Brainard, W. Bruno, M. Cukierman, A. Eijffinger and L. Leiderman and L. Eckstein, Z. Hercowitz and L. Eijffinger and H.
Economics of Money and Banking, Part One
Debelle, G. Fuhrer ed. Parkin ed. De Long, J. Devereux, M. Downes, P. Eijffinger, S. Fischer, S. Capie, C.
Goodhart, S. Fischer and N. Flood, R. Goodhart, C. Grilli, V. Havrilesky, T. Herrendorf, B. Hinton-Braaten, K. Hochreiter, E. Holtfrerich, C. Johnson, D. Kydland, F.
Working Papers & Publications
Leiderman, L. Letterie, W. Strategy or Constraint? Lippi, F. Logue, D. Lohmann, S. Maxfield, S. McCallum, B. McKinnon, R.
ECON – The Economics of Banking - University of Oslo
Melitz, J. Giavazzi, S. Micossi and M. Meltzer, A. The financial crisis of is a wakeup call that we need a similar evolution in the analytical apparatus and theories that we use to understand that system. Produced and sponsored by the Institute for New Economic Thinking, this course is an attempt to begin the process of new economic thinking by reviving and updating some forgotten traditions in monetary thought that have become newly relevant. Three features of the new system are central. Most important, the intertwining of previously separate capital markets and money markets has produced a system with new dynamics as well as new vulnerabilities.
The financial crisis revealed those vulnerabilities for all to see. The result was two years of desperate innovation by central banking authorities as they tried first this, and then that, in an effort to stem the collapse. Second, the global character of the crisis has revealed the global character of the system, which is something new in postwar history but not at all new from a longer time perspective. Central bank cooperation was key to stemming the collapse, and the details of that cooperation hint at the outlines of an emerging new international monetary order. Third, absolutely central to the crisis was the operation of key derivative contracts, most importantly credit default swaps and foreign exchange swaps.
Modern money cannot be understood separately from modern finance, nor can modern monetary theory be constructed separately from modern financial theory. That's the reason this course places dealers, in both capital markets and money markets, at the very center of the picture, as profit-seeking suppliers of market liquidity to the new system of market-based credit.
ECON4335 – The Economics of Banking
Taught by Perry Mehrling. Tags usa. Browse More Coursera Articles. Browse More Economics courses. This is an excellent class to really understand money and banking. Mehrling is an excellent teacher who looks past abstract Keynesian vs. That being said, understand that this is not a casual "survey" course; if you're going to get the most out of the class, you have to work with the material. Was this review helpful to you? The best MOOC i had over Excellent way to explain the crisis of actual economic models, and proposes a new approach through the money view.
A sure candidate for nobel Prize i few years Dont miss it.
Really great course, great profesor.

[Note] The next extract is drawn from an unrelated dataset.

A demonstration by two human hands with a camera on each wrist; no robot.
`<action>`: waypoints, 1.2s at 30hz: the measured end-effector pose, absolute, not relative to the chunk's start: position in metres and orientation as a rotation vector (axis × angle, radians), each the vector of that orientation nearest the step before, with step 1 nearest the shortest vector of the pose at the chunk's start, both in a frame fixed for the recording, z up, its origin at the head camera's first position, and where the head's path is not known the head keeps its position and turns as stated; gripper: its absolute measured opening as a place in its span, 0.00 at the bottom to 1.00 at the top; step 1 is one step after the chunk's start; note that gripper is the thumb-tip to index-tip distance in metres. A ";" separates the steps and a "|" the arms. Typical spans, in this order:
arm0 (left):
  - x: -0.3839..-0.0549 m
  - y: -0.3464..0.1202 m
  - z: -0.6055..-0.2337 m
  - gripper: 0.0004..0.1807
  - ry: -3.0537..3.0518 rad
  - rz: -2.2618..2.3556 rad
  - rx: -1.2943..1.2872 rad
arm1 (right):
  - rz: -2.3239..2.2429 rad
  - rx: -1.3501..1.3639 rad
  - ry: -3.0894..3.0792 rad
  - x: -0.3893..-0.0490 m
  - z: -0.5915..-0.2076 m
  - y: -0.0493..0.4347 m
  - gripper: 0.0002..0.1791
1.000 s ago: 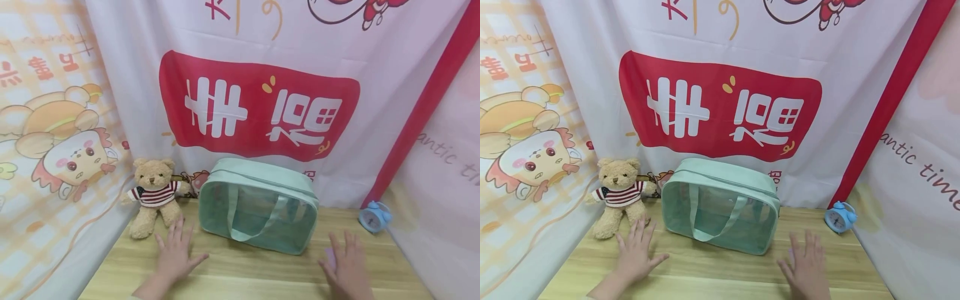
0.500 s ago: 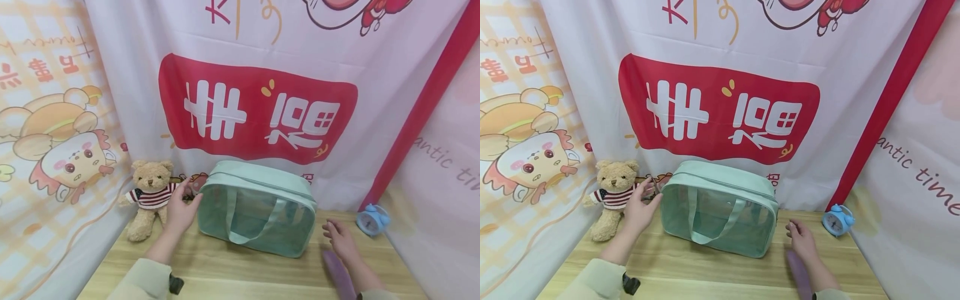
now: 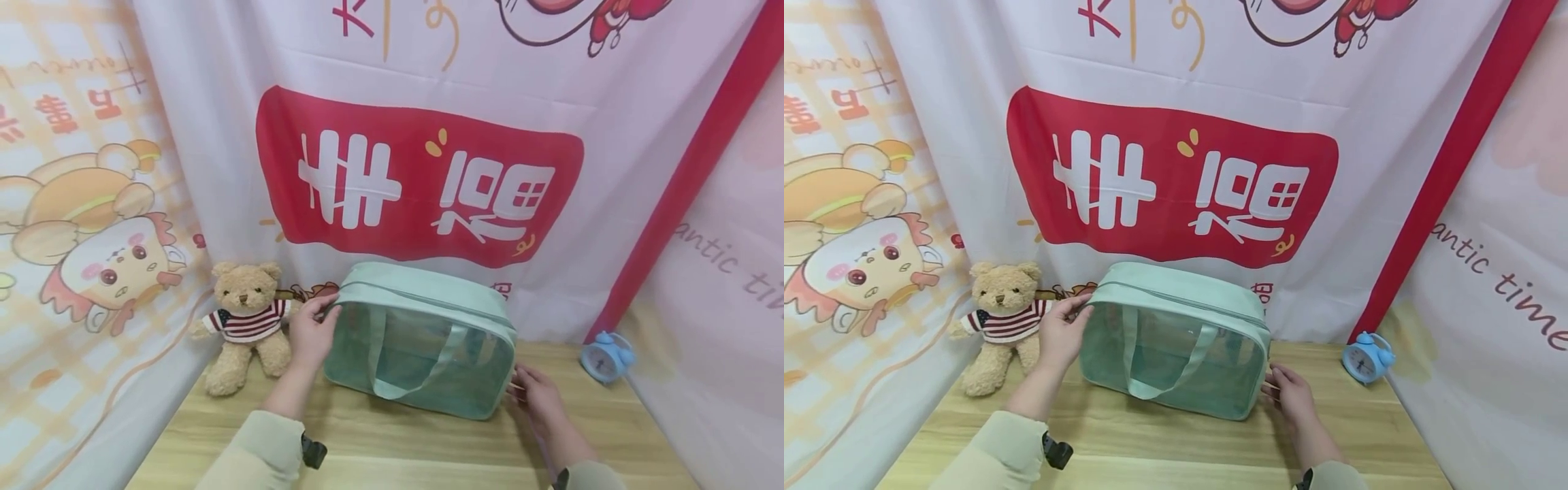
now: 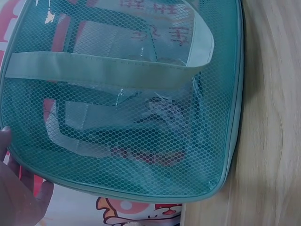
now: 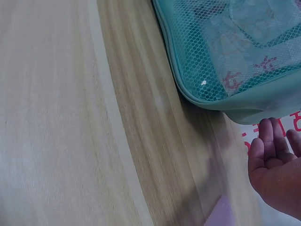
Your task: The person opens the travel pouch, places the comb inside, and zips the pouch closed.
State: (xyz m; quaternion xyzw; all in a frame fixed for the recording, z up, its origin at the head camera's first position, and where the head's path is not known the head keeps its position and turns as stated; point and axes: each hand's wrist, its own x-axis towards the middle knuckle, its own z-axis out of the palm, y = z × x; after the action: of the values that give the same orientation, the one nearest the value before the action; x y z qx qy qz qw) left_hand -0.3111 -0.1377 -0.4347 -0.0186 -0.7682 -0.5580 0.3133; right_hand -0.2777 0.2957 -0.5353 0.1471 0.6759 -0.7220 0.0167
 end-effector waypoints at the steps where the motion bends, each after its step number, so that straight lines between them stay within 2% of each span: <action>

I studied economics and this course was great for me since we get a different, more realistic view of the money market and the banking sector.
- Plutarch: Lives of the Noble Grecians and Romans.
- ECONOMICS AND BANKING.
- ECONOMICS AND BANKING | Università degli Studi di Siena;
I took a half dozen of classes so far in the field of Finance, Economics and English language, but this course stands above all. Thank you Professor. A beautifully crafted course. It offers a different-old-new way to see the money market and the work of the central bank.